Items from a data source:
....
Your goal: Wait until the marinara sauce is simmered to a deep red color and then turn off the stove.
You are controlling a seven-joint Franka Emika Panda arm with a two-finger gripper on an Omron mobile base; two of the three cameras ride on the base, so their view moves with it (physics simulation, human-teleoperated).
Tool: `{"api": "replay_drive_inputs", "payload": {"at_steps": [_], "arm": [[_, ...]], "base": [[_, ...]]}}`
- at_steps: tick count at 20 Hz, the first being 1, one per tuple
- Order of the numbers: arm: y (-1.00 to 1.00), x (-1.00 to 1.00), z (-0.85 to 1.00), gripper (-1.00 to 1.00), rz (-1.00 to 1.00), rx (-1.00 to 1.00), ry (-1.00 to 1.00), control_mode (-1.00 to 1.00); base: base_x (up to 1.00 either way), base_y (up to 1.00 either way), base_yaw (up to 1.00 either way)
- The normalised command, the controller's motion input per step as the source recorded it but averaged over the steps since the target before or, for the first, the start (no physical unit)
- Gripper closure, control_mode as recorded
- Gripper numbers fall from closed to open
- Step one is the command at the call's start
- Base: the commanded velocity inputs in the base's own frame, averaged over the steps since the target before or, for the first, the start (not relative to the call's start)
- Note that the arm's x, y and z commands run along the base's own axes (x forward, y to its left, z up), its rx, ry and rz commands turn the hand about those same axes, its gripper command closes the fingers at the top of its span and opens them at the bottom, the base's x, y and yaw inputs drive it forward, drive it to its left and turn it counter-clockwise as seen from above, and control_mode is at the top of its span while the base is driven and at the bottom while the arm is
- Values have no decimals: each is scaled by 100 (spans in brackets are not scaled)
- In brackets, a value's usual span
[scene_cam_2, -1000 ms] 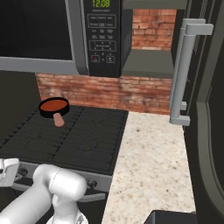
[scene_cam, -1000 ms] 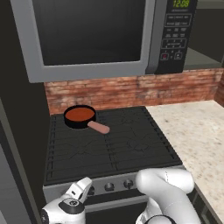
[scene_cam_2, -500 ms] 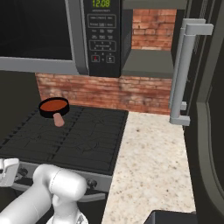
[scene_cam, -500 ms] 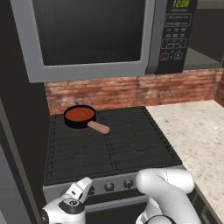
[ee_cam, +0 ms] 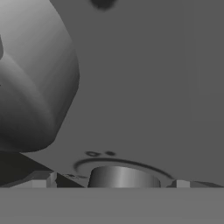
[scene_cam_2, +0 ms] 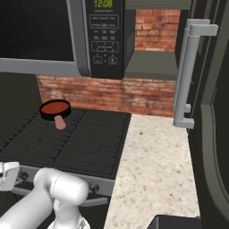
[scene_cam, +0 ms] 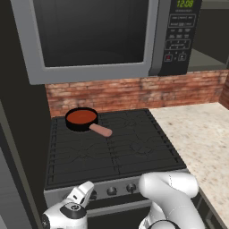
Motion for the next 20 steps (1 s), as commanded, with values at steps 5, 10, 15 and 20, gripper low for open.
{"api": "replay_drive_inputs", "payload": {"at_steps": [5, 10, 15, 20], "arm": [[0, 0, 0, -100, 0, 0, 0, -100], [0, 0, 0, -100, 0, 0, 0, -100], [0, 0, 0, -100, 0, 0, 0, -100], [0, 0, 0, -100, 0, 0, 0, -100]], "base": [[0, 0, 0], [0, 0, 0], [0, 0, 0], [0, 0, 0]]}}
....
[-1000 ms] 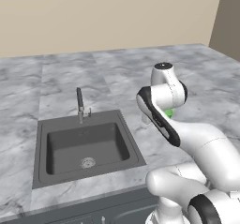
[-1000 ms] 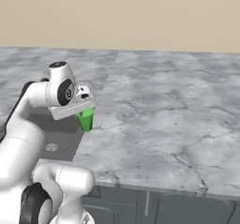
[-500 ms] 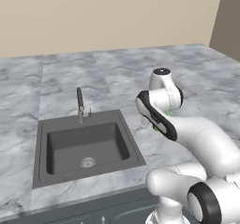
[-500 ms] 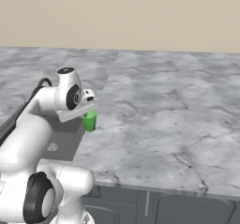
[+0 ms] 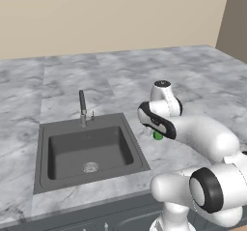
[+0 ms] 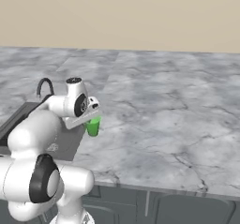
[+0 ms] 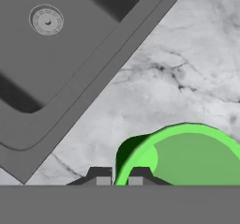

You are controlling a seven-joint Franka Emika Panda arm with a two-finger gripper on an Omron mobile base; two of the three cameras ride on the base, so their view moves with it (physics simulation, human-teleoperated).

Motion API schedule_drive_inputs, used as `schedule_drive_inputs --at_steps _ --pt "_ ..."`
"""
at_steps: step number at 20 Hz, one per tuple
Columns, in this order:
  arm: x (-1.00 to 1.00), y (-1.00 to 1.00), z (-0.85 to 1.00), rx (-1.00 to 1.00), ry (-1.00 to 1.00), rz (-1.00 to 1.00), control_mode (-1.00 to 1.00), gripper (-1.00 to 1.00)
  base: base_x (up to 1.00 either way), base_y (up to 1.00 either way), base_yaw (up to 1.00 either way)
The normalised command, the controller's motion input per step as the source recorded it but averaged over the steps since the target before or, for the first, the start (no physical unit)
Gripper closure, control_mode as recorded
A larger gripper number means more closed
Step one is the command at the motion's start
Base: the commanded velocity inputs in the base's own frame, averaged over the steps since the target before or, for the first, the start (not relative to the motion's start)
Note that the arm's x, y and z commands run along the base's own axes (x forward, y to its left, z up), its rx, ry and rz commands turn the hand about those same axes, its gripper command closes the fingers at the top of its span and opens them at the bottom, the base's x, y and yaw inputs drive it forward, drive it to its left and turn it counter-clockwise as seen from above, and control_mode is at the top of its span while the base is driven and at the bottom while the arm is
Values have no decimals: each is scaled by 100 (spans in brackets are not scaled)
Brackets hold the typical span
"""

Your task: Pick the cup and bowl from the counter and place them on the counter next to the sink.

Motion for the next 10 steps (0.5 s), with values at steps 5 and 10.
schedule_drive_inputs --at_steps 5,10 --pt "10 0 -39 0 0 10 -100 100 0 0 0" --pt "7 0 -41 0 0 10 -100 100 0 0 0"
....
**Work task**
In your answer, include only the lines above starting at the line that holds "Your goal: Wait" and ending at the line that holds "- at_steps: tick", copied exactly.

**Response**
Your goal: Wait until the marinara sauce is simmered to a deep red color and then turn off the stove.
You are controlling a seven-joint Franka Emika Panda arm with a two-finger gripper on an Omron mobile base; two of the three cameras ride on the base, so their view moves with it (physics simulation, human-teleoperated).
Tool: `{"api": "replay_drive_inputs", "payload": {"at_steps": [_], "arm": [[_, ...]], "base": [[_, ...]]}}`
- at_steps: tick count at 20 Hz, the first being 1, one per tuple

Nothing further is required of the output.